Natomas District Expects Impasse Decision Today

Officials Seek State Help
Negotiating With Teachers

The Natomas Unified School District expects to receive word today whether the state will intervene in contract negotiations with its teachers’ union.

School district officials on Nov. 18 declared an impasse in talks with union negotiators, seeking help in the form of a state mediator. Natomas teachers’ union leaders dispute labor talks stalled and filed opposition papers. The state Public Employment Relations Board had five business days to respond.

The Natomas school district is asking all employees to take a pay cut starting the 2011-12 school year, when contracts are set to renew, to offset an $8.9 million cash-flow shortfall. Without such cuts – or a state loan – the district expects to run out of money to pay its bills come August 2011 and is projected to have only four months positive cash flow the whole year.

“We want to access (state) help,” said Superintendent Bobbie Plough of the impasse filing. “Part of that is because of the timeline. We see this as something positive. A state state mediator can help us.”
The Sacramento County Office of Education has given Natomas until Nov. 30 to solve its fiscal crisis or it will begin bankruptcy proceedings. Plough has said county superintendent Dave Gordon is poised to hold a community meeting about the state takeover process if the deadline is not met.

The Natomas Teachers’ Association president Cynthia Connell said the union has offered nearly 5 percent in pay cuts at the negotiating table, but Plough says these numbers are “conceptual” and not formal pay cut proposals. Despite the district’s impasse request and teachers’ union opposition, both parties confirm they already have negotiation sessions scheduled for Dec. 1 and Dec. 6.
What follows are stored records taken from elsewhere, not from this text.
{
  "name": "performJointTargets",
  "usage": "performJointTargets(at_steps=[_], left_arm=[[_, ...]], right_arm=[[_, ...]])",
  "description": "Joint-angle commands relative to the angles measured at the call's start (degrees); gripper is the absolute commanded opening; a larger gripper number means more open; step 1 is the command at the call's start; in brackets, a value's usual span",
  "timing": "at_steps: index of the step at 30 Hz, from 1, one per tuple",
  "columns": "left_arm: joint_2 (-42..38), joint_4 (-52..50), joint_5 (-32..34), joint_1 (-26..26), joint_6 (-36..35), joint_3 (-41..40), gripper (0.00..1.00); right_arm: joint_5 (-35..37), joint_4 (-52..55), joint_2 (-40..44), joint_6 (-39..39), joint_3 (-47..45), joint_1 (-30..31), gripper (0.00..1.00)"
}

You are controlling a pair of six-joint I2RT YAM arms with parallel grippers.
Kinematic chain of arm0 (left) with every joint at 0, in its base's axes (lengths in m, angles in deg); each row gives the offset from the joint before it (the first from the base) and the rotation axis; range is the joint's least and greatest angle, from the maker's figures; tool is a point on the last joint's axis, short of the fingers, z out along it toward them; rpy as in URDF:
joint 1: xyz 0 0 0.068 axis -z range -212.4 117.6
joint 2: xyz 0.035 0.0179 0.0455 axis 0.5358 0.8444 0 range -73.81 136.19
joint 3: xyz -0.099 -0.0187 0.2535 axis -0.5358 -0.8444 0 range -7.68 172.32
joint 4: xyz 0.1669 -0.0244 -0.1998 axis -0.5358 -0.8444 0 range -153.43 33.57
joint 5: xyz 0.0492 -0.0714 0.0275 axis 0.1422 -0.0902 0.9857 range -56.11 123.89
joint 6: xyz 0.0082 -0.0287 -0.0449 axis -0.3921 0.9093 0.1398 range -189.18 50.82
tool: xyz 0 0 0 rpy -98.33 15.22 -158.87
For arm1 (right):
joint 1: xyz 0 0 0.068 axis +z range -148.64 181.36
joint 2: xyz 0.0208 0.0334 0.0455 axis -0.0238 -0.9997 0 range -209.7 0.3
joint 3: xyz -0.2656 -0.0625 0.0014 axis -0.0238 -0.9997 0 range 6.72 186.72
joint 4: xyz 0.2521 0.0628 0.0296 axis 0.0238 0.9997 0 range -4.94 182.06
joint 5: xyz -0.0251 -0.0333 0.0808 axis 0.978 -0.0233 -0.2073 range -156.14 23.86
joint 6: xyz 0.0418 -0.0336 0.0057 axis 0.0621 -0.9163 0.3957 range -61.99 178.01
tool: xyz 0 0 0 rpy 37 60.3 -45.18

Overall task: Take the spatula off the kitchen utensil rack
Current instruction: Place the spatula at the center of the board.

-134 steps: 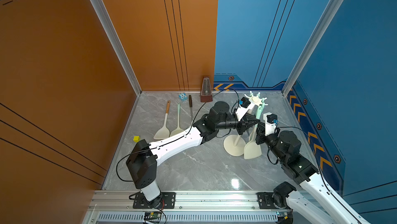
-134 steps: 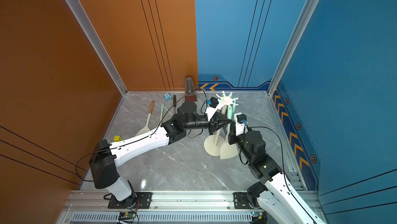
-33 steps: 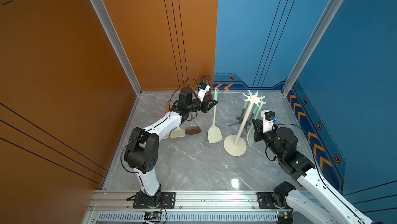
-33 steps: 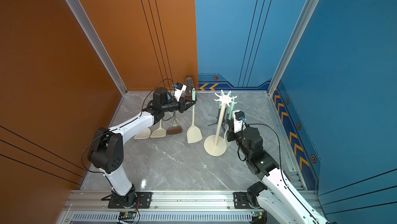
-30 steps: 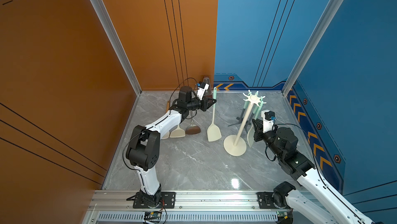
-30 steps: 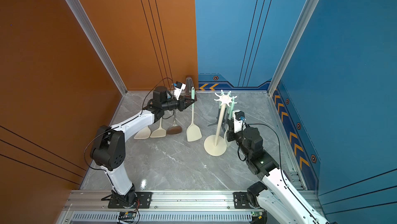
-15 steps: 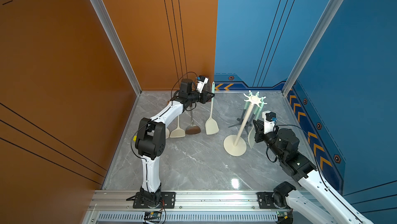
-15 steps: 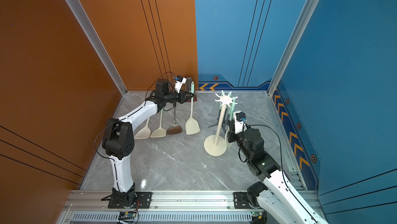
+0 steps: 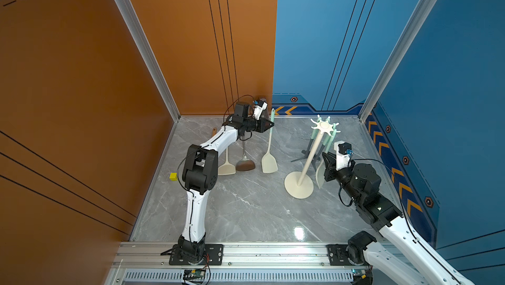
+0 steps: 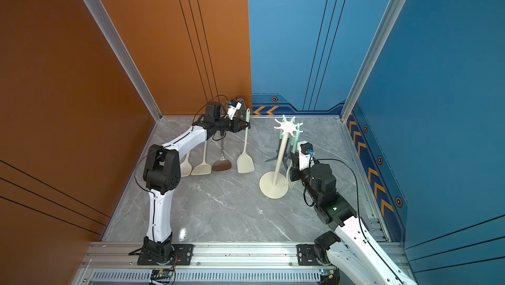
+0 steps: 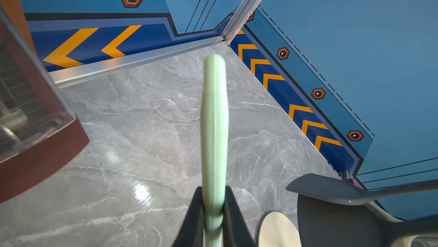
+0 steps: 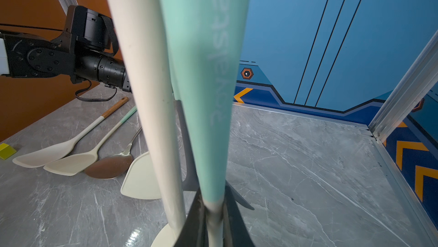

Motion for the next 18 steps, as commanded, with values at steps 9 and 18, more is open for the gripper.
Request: performJointTargets(at_steps=[9, 18], left_arm=[[4.88, -1.74, 3.26, -0.96, 0.0, 2.35, 0.0], [7.1, -1.74, 9.73, -1.09, 1.72, 2.59, 0.03]], right_arm=[[1.49, 8.91, -0.63, 1.37, -2.86, -0.77, 0.0], [1.51, 9.27, -0.45, 1.4, -2.67, -0.94, 0.0]])
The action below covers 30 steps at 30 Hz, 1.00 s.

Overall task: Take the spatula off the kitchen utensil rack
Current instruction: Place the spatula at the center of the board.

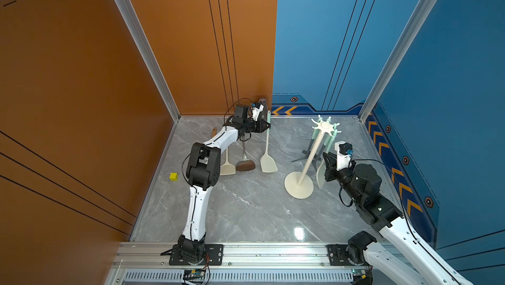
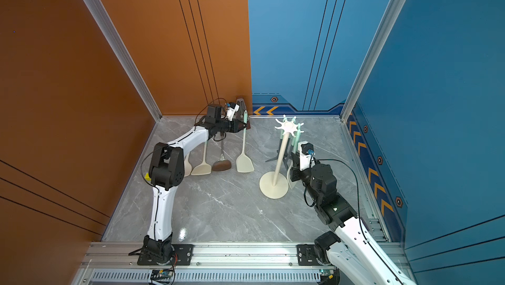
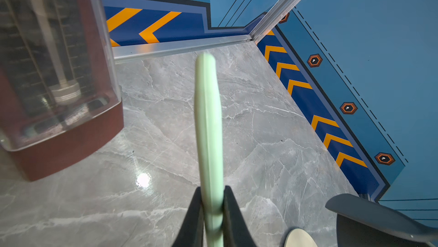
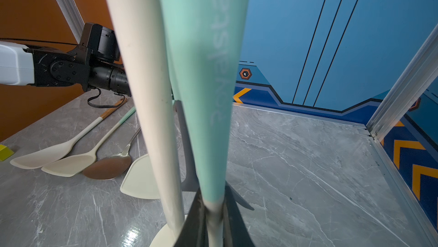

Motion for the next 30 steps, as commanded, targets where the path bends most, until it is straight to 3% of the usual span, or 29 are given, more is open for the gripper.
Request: performJointTargets(at_steps=[1, 11, 24, 30], left_arm=[[2.14, -1.37, 5.07, -0.1, -1.15, -0.1, 0.04], [3.26, -1.38, 11.15, 0.81, 3.44, -1.19, 0.05], [4.63, 2.06, 8.55, 1.88, 13.1, -1.03, 0.01], [3.03, 2.01, 12.44, 3.13, 13.76, -4.86, 0.01]], right_arm=[[1.51, 9.28, -0.77, 1.35, -2.39, -0.55, 0.0], [0.85, 8.68, -1.72, 1.24, -2.09, -0.73, 0.0], [0.28, 8.15, -1.74, 1.41, -2.56, -1.17, 0.0], [0.27, 8.15, -1.28, 1.67, -3.14, -1.24, 0.0]])
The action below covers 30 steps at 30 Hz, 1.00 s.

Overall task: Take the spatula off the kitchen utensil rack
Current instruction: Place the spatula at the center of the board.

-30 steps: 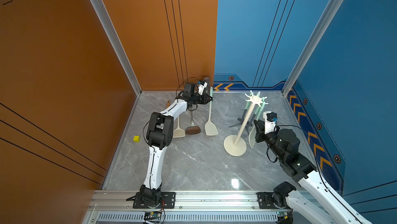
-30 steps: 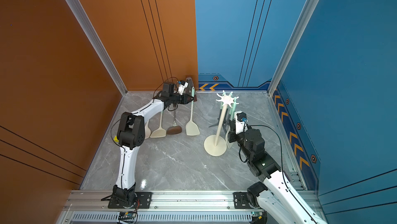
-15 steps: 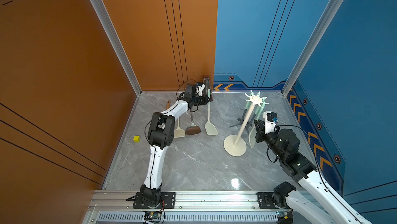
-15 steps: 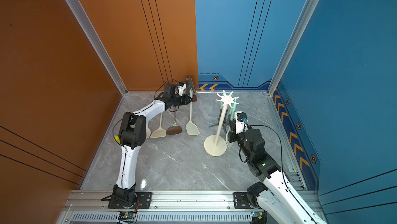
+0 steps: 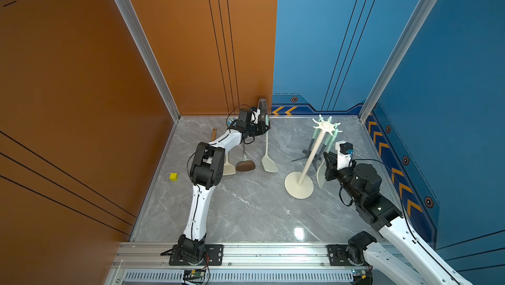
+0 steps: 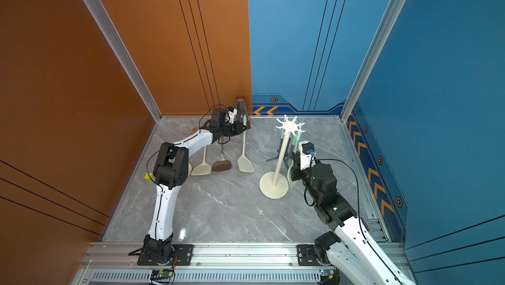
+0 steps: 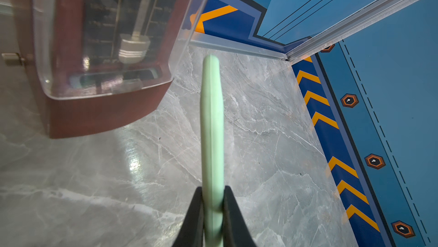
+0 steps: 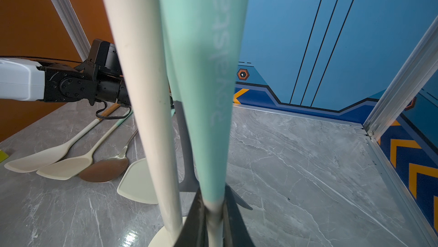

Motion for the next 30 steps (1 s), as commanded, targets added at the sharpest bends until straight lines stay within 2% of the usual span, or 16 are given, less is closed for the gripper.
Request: performJointTargets(at_steps=[1, 8, 12, 20, 25, 30], left_arm=[[-0.44, -1.79, 3.57, 1.47, -0.4, -3.9, 0.01], [-0.5, -1.83, 5.63, 0.65, 0.99, -6.28, 0.07], [-0.59, -3.86, 6.74, 0.55, 0.61, -4.75, 0.13], [-0.09, -7.52, 8.8, 0.59, 0.88, -3.84, 0.15], [-0.04, -8.23, 9.34, 0.38, 1.45, -4.22, 0.24], [1.31, -9.12, 8.71, -0.07, 1.92, -3.13, 0.28]], right_arm=[[0.25, 9.0, -0.76, 1.65, -3.05, -0.49, 0.0], [0.14, 9.09, -0.56, 1.62, -3.23, -0.58, 0.0], [0.41, 9.09, -0.38, 1.64, -3.14, -0.58, 0.0], [-0.07, 8.55, -1.03, 1.52, -3.66, -0.82, 0.0], [-1.81, 8.63, -3.17, 1.47, -2.08, -1.1, 0.0], [-1.62, 8.53, -3.27, 1.65, -1.24, -1.02, 0.0]])
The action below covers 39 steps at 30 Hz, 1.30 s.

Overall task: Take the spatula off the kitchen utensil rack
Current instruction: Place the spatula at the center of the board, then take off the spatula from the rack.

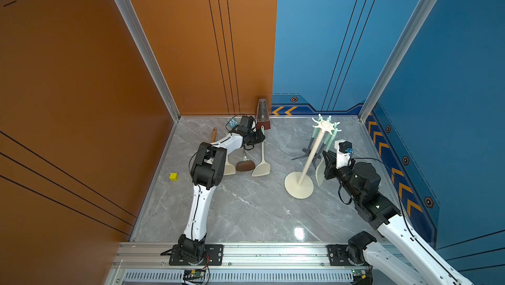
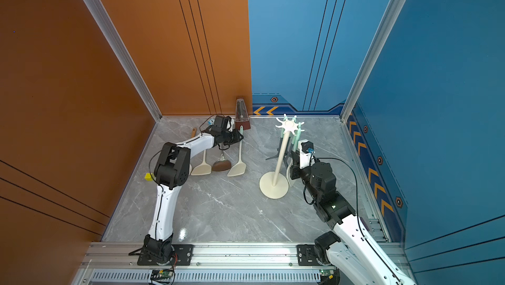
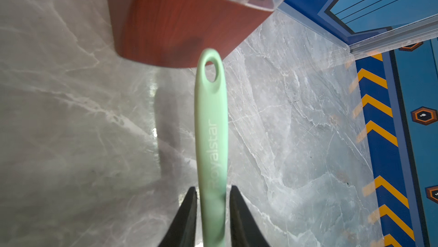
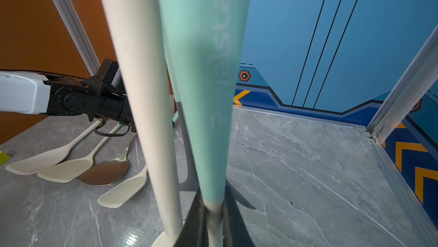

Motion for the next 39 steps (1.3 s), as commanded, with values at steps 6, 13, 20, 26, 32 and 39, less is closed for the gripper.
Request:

Meanwhile, Plough’s office has issued a video detailing the Natomas school district’s financial situation and what a state takeover could mean to its schools. Natomas parents have also rallied to get the word out about the impending bankruptcy and a show of appreciation for teachers, in hopes an agreement will be reached and a state takeover avoided.

Contract talks continue with the district’s classified employees’ union.

“If we could get agreement now and submit a budget to the county, it buys us time,” said Plough.